Lesson 3: ‘Seasick’

–“SEASICK: THE EXPLOSION OF MULTIDRUG-RESISTANT TUBERCULOSIS IN KARAKALPAKSTAN, UZBEKISTAN”– (excerpted)

–By Helen Holter, 2009
(Read entire article w/footnotes)
Tuberculosis is a deadly airborne disease. (Photo: Dr. Mike Tuggy)

Tuberculosis is a deadly airborne disease. (Photo: Dr. Mike Tuggy)

 TUBERCULOSIS IS ONE OF THE WORLD’S top infectious diseases, second only to AIDS. The numbers are staggering: One-third of the world—two billion—is infected and nearly nine million become infected each year; each year more than 1.6 million die.

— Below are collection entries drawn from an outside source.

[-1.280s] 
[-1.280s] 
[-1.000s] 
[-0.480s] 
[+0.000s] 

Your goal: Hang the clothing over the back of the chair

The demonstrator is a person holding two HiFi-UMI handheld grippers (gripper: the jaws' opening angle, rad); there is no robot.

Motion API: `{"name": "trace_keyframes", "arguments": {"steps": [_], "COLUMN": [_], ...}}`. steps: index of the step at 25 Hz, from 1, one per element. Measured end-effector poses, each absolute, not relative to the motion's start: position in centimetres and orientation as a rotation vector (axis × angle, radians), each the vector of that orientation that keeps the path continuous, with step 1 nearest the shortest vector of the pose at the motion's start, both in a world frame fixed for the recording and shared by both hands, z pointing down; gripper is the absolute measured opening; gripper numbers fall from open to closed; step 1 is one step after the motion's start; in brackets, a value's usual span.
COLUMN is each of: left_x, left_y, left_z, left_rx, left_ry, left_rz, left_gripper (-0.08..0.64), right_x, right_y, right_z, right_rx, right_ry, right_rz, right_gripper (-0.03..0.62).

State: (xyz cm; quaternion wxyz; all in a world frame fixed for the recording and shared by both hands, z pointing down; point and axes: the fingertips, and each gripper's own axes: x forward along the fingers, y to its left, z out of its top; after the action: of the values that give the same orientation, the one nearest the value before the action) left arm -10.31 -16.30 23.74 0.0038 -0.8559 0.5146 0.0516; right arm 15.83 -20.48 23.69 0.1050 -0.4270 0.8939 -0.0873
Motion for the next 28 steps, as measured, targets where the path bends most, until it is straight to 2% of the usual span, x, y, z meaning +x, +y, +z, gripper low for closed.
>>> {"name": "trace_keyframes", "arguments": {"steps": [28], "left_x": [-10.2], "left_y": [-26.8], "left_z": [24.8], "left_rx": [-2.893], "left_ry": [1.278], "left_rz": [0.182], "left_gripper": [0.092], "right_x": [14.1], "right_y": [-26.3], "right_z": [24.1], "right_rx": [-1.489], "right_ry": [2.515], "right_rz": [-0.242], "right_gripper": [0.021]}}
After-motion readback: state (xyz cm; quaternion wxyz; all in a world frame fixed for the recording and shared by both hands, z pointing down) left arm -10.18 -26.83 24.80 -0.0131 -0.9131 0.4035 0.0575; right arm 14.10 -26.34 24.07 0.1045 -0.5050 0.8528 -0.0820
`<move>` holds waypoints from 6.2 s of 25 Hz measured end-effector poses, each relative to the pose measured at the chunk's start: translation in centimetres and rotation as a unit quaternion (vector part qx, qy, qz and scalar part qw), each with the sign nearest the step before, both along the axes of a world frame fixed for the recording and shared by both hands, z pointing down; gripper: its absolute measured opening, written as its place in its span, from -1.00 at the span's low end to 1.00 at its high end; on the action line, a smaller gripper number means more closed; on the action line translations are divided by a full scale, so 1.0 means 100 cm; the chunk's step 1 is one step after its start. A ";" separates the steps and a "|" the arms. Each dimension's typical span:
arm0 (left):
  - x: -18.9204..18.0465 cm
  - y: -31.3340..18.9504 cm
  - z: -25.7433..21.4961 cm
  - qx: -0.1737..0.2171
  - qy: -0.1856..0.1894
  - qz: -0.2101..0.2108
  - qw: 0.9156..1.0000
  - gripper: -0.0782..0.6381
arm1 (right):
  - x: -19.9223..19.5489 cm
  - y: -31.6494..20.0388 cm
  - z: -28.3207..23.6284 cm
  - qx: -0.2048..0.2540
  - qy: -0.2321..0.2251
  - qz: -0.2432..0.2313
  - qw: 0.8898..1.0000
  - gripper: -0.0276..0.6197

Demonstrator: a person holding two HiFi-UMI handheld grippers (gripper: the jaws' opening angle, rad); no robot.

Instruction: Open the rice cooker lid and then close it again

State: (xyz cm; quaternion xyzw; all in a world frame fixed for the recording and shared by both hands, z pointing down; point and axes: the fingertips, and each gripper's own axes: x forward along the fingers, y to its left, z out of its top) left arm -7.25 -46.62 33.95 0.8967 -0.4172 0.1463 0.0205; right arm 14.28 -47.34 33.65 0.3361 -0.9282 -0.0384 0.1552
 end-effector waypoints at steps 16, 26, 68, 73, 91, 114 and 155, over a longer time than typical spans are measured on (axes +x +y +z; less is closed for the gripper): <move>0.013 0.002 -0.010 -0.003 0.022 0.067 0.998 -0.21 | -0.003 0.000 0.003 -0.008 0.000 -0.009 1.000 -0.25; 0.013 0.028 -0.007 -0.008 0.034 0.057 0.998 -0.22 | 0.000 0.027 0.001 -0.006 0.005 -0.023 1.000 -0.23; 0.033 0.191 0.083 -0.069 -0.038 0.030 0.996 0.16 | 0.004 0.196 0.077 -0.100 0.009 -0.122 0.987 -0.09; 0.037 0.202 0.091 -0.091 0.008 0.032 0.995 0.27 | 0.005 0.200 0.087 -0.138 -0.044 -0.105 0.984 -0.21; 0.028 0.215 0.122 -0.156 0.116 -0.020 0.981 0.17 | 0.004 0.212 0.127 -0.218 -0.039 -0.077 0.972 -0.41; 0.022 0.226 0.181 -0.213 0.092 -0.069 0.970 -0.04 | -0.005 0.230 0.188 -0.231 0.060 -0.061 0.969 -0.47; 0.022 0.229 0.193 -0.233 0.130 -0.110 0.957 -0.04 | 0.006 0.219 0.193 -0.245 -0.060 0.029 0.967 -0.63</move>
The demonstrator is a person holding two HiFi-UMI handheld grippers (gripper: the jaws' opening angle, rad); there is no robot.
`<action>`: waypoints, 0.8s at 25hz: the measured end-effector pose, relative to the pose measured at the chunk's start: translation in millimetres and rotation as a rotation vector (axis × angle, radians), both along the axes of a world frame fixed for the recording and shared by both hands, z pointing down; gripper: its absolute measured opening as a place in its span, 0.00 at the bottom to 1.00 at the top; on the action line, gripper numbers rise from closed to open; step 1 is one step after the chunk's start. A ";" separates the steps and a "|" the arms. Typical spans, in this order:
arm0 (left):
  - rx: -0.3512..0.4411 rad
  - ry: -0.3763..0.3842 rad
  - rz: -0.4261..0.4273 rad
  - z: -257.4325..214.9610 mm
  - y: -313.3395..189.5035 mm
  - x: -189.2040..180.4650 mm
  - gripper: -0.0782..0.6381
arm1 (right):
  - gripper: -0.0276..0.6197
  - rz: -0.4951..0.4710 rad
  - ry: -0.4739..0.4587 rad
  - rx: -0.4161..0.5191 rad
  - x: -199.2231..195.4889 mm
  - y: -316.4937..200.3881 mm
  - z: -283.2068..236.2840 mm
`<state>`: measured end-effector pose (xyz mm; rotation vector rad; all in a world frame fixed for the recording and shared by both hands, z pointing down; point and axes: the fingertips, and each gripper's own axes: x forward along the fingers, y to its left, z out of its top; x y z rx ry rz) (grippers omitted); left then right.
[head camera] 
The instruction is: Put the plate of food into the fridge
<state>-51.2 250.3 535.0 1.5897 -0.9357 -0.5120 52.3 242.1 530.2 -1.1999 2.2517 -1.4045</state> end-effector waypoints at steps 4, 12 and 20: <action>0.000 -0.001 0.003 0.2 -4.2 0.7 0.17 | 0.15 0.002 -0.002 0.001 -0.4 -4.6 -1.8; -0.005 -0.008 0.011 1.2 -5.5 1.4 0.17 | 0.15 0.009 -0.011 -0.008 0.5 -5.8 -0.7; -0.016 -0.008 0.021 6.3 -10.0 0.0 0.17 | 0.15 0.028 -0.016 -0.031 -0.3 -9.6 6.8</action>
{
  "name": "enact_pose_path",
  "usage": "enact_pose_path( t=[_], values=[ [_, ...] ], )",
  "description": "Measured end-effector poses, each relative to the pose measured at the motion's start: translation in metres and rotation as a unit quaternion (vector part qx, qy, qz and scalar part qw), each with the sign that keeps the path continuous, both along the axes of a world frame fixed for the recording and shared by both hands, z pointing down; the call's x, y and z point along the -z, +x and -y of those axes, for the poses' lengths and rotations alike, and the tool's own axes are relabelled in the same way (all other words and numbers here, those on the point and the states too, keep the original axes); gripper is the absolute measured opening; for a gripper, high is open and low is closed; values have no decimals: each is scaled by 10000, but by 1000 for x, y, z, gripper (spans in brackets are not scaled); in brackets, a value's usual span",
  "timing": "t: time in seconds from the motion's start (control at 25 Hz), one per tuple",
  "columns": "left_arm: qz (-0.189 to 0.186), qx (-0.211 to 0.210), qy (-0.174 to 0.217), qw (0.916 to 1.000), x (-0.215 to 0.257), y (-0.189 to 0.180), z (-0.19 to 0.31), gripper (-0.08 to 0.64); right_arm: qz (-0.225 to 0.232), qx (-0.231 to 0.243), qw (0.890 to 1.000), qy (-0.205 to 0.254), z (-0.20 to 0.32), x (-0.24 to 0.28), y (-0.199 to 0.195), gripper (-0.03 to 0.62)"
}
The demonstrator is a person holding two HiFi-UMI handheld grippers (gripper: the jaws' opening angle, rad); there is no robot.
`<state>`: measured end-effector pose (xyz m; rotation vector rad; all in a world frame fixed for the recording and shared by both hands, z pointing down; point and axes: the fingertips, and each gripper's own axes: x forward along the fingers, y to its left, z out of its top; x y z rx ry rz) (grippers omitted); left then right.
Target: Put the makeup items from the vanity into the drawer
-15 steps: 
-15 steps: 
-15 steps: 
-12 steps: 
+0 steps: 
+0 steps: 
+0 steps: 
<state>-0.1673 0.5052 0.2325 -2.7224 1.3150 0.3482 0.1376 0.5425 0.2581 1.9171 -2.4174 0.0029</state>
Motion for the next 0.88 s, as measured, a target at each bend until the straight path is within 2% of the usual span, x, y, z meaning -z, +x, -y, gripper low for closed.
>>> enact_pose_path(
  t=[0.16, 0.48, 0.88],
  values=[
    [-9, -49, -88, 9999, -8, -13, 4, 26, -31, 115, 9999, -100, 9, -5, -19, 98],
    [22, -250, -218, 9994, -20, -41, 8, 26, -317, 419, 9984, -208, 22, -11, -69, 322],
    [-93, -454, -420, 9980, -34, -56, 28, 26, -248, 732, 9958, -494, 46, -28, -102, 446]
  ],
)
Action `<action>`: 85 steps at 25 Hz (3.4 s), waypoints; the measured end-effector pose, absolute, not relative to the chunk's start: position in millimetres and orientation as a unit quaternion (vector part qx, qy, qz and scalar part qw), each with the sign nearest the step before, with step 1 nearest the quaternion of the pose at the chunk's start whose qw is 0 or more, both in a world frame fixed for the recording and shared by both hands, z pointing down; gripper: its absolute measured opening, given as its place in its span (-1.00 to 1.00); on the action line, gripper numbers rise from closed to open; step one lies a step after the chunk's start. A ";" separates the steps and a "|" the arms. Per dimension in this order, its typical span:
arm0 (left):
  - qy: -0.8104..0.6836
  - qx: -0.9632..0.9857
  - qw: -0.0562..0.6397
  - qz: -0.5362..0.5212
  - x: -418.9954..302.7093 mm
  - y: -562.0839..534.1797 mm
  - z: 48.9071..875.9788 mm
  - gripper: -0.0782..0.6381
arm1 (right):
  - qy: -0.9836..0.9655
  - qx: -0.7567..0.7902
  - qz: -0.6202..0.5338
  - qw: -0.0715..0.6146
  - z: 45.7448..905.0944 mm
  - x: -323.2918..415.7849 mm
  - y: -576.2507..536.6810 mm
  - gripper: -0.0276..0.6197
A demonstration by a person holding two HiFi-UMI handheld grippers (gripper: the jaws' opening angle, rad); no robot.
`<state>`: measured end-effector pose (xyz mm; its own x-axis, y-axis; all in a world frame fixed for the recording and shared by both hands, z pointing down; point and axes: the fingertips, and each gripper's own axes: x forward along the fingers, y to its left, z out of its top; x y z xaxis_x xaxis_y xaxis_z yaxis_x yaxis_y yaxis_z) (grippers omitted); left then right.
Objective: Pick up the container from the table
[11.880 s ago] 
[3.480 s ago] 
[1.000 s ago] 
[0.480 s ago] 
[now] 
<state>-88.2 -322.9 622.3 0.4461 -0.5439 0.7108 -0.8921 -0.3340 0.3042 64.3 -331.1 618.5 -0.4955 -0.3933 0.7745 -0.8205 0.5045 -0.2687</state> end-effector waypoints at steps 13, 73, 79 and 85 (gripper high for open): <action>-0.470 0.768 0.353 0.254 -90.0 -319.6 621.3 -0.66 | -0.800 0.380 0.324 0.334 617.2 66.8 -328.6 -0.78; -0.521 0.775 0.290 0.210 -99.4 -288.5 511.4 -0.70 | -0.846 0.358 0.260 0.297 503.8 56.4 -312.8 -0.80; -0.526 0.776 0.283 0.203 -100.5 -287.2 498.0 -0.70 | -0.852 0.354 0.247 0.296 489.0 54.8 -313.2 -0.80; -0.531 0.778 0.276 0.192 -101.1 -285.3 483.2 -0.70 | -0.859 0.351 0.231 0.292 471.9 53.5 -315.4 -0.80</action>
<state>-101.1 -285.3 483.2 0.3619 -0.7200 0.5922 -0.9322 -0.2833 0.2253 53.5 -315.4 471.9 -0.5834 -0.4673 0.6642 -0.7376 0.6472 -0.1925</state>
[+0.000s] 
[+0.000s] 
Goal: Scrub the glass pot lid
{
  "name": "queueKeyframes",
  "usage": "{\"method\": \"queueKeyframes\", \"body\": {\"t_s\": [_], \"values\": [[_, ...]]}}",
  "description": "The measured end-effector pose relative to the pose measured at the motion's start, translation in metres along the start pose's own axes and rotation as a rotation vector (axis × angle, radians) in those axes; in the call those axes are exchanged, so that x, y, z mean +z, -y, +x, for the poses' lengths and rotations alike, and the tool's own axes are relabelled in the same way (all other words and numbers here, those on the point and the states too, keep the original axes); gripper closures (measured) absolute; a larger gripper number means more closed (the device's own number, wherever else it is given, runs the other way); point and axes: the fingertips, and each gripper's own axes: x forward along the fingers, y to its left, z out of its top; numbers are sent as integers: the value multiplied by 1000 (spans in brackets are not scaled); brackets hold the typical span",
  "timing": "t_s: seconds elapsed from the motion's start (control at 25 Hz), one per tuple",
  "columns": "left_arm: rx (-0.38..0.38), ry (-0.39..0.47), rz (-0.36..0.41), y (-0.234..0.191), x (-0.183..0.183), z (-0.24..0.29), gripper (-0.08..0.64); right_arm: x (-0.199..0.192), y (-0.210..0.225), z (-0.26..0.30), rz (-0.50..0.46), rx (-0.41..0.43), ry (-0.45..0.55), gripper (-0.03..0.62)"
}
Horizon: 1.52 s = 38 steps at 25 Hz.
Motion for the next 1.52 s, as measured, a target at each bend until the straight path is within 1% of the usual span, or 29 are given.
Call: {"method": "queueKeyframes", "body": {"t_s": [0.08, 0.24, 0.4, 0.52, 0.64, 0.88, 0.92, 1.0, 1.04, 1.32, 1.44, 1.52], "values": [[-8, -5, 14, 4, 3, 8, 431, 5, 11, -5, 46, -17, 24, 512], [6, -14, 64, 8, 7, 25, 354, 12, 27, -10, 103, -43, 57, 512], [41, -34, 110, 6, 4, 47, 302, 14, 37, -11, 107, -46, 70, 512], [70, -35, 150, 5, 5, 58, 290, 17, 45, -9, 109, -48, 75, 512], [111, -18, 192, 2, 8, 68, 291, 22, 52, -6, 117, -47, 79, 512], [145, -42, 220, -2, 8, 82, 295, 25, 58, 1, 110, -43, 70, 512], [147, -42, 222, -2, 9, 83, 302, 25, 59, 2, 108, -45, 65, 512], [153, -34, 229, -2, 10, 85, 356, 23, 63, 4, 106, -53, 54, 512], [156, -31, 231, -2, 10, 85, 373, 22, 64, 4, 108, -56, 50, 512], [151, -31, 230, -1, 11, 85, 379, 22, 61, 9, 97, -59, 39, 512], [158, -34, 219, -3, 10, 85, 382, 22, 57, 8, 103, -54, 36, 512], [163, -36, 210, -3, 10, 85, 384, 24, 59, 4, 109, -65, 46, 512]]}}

The World Health Organization estimates that one actively contagious person infects 10 to 15 people a year. Tuberculosis (TB) is an air-borne, infectious bacterial disease transmitted by bacilli when an infected person talks, sneezes, or coughs. It decays the lungs, and can spread to other organs. The appearance of tuberculosis often reflects the destruction of a country’s infrastructure through political and economic instability, deteriorating health systems and health conditions and, ultimately, through poverty.

Central Asia is one of the world’s ‘hottest spots’ for multi-drug-resistant tuberculosis.

Central Asia is one of the world’s ‘hottest spots’ for multi-drug-resistant tuberculosis.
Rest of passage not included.